#### Task objective
Copy every line below where the string "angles" is found.

#### Exercise data
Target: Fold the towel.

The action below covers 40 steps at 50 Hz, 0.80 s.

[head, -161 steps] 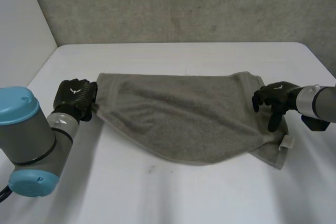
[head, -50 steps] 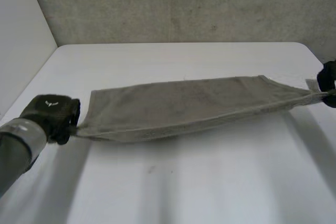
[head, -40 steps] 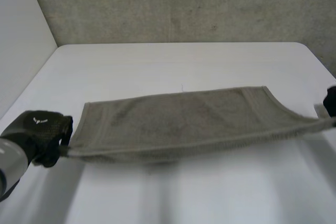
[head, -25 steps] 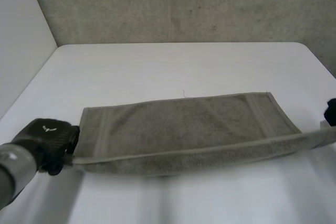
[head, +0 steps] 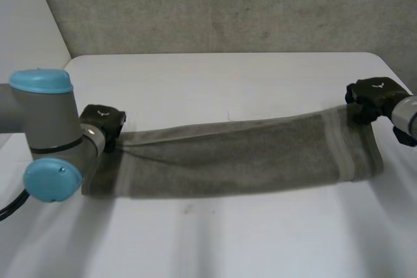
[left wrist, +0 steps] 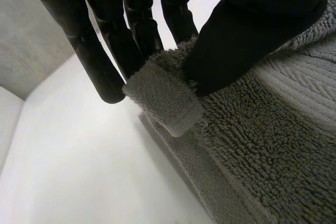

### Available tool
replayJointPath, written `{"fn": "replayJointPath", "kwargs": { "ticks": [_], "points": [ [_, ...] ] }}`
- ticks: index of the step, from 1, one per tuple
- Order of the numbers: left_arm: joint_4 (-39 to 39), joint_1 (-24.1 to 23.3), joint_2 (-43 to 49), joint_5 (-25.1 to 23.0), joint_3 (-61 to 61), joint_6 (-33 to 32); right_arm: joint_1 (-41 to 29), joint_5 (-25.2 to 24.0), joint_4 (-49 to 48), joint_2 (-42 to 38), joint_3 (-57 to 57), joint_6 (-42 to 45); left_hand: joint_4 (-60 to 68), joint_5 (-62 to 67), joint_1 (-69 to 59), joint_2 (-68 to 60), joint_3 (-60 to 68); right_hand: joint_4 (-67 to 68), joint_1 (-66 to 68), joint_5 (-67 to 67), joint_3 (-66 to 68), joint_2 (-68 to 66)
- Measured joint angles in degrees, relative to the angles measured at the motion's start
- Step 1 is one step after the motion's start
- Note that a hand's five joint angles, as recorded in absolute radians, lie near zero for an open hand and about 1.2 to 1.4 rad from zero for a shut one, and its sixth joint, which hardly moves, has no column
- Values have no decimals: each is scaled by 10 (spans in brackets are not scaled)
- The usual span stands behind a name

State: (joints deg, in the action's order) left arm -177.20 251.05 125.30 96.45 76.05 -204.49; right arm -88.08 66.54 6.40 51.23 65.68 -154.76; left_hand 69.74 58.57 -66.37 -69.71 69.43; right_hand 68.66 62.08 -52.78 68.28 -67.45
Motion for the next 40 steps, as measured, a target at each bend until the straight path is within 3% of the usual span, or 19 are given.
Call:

#### Solution for this exercise
- Measured joint angles in degrees, relative to the angles measured at the motion's start
- Note that a hand's five joint angles, as recorded in absolute radians, lie near zero for an open hand and about 1.2 to 1.4 rad from zero for a shut one, and its sixth joint, which hardly moves, has no column

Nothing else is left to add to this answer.